The climatic parameters which made it possible to establish the 2010 typology include six variables for temperature and eight for precipitation, the values of which correspond to the monthly data for the 1971–2000 norm. The main variables characterising the municipality are presented in the box below.

These variables have evolved with climate change. A study carried out in 2014 by the General Directorate of Energy and Climate, supplemented by regional studies, indeed predicts that the average temperature should increase and the average rainfall decrease, but with strong regional variations.
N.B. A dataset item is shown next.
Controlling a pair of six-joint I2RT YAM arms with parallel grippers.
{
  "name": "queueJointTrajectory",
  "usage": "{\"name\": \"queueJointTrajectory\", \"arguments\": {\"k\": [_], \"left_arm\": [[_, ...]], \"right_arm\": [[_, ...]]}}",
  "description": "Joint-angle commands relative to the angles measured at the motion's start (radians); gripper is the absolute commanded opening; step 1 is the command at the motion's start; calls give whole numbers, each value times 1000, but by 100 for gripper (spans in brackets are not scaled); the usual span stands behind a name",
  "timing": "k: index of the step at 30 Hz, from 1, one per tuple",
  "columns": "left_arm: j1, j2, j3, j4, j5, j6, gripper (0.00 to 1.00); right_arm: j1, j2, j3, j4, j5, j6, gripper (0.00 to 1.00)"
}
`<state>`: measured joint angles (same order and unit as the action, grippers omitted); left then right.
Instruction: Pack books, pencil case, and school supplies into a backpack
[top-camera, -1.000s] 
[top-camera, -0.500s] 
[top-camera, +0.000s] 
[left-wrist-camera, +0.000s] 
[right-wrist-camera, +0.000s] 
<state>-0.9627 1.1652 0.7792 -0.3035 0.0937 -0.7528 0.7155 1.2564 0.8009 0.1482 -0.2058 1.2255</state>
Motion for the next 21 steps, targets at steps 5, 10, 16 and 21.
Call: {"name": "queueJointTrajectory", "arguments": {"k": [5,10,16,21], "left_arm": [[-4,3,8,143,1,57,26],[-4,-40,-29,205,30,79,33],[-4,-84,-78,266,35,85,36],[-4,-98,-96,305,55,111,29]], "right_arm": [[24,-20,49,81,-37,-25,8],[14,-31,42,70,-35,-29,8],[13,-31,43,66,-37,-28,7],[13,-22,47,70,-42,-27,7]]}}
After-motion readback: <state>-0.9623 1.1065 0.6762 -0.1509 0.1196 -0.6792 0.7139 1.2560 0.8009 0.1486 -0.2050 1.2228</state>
These changes have been recorded on the nearest Météo-France meteorological station in Pornic, in service since 1919, 10km north of Moutiers-en-Retz, where the mean annual temperature is 13°C and the rainfall is 738.1 mm for the period 1981–2010. At the next closest historical meteorological station, "Nantes-Bouguenais", 31 km east inland of Moutiers-en-Retz in the town of Bouguenais, operational since 1945, the annual average temperature changes by 12.2 °C for the period 1971–2000, 12.5 °C for 1981–2010, then 12.7 °C for 1991–2020.
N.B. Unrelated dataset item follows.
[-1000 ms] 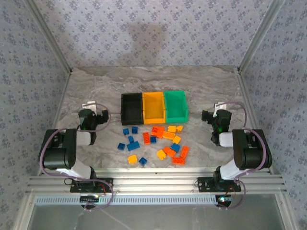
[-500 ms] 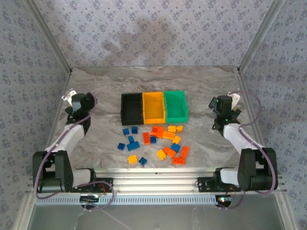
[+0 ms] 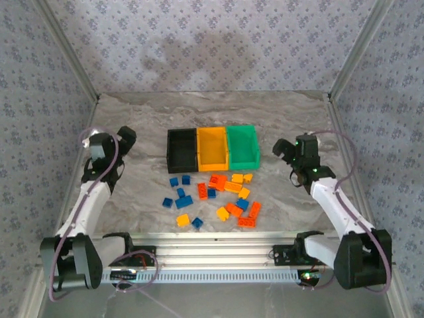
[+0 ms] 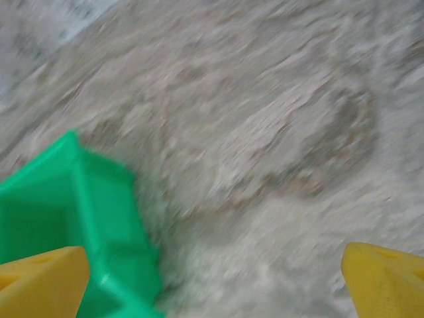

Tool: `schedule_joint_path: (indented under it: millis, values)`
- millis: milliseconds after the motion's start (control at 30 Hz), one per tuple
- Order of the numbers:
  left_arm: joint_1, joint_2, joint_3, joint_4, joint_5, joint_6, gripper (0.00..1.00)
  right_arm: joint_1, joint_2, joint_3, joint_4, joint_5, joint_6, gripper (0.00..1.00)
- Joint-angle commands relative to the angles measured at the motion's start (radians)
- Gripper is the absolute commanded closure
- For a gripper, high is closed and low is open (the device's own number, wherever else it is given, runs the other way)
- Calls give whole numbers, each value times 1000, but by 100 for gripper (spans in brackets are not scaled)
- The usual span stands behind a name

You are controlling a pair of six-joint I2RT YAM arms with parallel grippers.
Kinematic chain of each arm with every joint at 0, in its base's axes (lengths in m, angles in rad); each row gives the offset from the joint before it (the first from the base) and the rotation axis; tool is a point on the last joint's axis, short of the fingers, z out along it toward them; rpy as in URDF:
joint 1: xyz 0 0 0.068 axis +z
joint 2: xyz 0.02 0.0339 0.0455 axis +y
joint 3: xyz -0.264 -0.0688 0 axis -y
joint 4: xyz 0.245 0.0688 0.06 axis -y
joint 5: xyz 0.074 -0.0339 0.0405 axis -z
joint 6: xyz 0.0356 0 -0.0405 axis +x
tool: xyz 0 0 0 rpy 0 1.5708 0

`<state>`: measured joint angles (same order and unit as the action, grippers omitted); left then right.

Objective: Sort the legos into containers by color

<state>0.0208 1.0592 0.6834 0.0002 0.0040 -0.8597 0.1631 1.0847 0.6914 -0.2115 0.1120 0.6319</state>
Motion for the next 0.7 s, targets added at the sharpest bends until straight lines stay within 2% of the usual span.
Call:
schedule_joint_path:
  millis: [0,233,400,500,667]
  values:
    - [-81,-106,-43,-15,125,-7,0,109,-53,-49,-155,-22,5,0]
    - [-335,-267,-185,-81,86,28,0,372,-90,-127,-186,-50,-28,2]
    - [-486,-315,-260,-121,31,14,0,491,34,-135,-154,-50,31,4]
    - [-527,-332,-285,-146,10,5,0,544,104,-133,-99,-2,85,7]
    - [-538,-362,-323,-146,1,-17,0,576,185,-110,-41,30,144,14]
Climate data for Les Moutiers en Retz 1971/2000 avg 1958 rec
| Month | Jan | Feb | Mar | Apr | May | Jun | Jul | Aug | Sep | Oct | Nov | Dec | Year |
| Record high °C (°F) | 21.2 (70.2) | 27.4 (81.3) | 28.8 (83.8) | 33.5 (92.3) | 37.7 (99.9) | 46.2 (115.2) | 46.5 (115.7) | 45.3 (113.5) | 40.9 (105.6) | 33.2 (91.8) | 27.4 (81.3) | 22.1 (71.8) | 46.5 (115.7) |
| Mean daily maximum °C (°F) | 11 (52) | 12.2 (54.0) | 15 (59) | 18.2 (64.8) | 21.1 (70.0) | 25.3 (77.5) | 27.2 (81.0) | 27.2 (81.0) | 24.6 (76.3) | 19.1 (66.4) | 14.1 (57.4) | 12.1 (53.8) | 18.9 (66.0) |
| Daily mean °C (°F) | 8.1 (46.6) | 9.1 (48.4) | 11 (52) | 13.6 (56.5) | 16.6 (61.9) | 20.2 (68.4) | 22.2 (72.0) | 22.2 (72.0) | 19.6 (67.3) | 15.1 (59.2) | 11.1 (52.0) | 9.1 (48.4) | 14.8 (58.6) |
| Mean daily minimum °C (°F) | 5.1 (41.2) | 6.1 (43.0) | 7 (45) | 9 (48) | 12 (54) | 15.2 (59.4) | 17.2 (63.0) | 17.1 (62.8) | 14.5 (58.1) | 11 (52) | 8 (46) | 6 (43) | 10.7 (51.3) |
| Record low °C (°F) | −11.6 (11.1) | −9.3 (15.3) | −5.4 (22.3) | 0.2 (32.4) | 2.5 (36.5) | 6.9 (44.4) | 10.1 (50.2) | 10.1 (50.2) | 5.7 (42.3) | 0.1 (32.2) | −5 (23) | −8 (18) | −11.6 (11.1) |
| Average precipitation mm (inches) | 65.0 (2.56) | 60.0 (2.36) | 50.0 (1.97) | 40.0 (1.57) | 45.0 (1.77) | 30.0 (1.18) | 25.0 (0.98) | 35.0 (1.38) | 60.0 (2.36) | 70.0 (2.76) | 90.0 (3.54) | 70.0 (2.76) | 640.0 (25.20) |
| Mean monthly sunshine hours | 90.0 | 140.0 | 180.0 | 250.0 | 260.0 | 300.0 | 280.0 | 260.0 | 230.0 | 150.0 | 110.0 | 100.0 | 2,350 |
^{[citation needed]}

==Transport==
Les Moutiers-en-Retz station is served by train services between Pornic and Nantes.